* **GIVEN RECORDS**
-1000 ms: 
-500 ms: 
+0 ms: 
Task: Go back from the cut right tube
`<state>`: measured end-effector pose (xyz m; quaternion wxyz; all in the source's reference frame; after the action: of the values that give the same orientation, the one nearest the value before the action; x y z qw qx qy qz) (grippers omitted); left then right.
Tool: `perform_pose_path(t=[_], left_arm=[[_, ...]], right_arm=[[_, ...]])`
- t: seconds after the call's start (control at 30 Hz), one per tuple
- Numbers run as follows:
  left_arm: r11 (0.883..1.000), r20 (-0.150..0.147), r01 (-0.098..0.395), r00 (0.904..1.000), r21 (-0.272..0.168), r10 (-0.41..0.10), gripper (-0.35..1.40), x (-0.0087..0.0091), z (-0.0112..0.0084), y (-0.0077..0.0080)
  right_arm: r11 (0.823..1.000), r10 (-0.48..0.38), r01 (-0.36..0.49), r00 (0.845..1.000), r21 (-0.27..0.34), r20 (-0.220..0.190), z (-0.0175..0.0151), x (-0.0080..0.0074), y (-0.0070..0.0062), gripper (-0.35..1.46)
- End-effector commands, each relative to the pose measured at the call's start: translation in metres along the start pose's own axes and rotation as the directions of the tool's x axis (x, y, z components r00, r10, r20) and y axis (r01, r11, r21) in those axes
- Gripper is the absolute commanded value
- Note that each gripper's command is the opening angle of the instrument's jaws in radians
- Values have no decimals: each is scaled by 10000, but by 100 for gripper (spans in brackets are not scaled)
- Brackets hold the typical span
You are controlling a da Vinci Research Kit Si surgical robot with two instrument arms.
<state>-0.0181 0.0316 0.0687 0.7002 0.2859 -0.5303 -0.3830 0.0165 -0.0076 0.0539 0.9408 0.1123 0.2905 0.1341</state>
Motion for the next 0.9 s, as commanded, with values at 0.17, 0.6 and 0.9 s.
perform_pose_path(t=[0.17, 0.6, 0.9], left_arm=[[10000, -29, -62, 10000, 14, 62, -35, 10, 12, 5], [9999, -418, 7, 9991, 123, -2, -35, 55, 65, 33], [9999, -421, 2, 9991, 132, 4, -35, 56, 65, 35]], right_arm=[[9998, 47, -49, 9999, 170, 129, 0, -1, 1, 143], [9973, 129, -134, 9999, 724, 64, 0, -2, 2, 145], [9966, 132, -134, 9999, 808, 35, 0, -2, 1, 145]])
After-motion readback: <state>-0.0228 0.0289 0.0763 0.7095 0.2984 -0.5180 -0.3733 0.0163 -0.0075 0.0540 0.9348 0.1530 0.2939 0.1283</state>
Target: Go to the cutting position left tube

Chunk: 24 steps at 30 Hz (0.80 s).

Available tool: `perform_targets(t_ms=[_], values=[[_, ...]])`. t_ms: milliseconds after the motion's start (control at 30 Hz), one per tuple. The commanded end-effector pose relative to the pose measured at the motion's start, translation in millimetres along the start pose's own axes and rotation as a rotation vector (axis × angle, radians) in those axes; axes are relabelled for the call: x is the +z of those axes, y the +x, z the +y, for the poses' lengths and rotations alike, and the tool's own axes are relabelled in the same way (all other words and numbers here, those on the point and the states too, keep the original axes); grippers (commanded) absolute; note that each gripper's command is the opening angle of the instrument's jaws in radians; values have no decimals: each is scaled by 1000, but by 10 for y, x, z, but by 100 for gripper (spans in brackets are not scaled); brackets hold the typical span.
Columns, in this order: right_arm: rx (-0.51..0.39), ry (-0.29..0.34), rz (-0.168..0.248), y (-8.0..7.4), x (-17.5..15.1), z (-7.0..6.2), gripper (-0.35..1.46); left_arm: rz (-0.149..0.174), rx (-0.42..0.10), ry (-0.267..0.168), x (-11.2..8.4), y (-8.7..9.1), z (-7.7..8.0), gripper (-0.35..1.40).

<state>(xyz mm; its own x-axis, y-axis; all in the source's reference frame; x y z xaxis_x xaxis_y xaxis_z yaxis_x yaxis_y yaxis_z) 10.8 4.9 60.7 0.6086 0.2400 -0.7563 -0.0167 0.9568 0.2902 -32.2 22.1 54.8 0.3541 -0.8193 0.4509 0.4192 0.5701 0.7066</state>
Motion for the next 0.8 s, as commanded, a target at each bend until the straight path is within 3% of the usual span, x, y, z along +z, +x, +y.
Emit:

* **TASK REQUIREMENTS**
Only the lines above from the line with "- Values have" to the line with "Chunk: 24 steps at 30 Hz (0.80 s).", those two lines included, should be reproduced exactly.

* **SOLUTION TO THE EXERCISE**
- Values have no decimals: each is scaled by 10000, but by 100 for gripper (spans in brackets are not scaled)
- Brackets hold the typical span
You are controlling a da Vinci Research Kit Si surgical robot with two instrument arms.
<state>-0.0181 0.0316 0.0687 0.7002 0.2859 -0.5303 -0.3830 0.0165 -0.0076 0.0539 0.9408 0.1123 0.2905 0.1341</state>
Motion for the next 0.9 s, as commanded, with values at 0.17, 0.6 and 0.9 s.
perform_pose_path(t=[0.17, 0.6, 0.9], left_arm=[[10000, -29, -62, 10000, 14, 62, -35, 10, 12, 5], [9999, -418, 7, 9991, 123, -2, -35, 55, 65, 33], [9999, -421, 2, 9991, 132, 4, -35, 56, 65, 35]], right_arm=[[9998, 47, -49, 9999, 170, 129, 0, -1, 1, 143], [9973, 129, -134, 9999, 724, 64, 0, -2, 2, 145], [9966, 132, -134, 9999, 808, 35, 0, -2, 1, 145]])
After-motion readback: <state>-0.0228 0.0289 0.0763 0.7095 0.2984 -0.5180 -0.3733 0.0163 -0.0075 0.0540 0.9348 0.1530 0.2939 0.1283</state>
Target: Go to the cutting position left tube

Chunk: 24 steps at 30 Hz (0.80 s).

Nothing more belongs to the answer.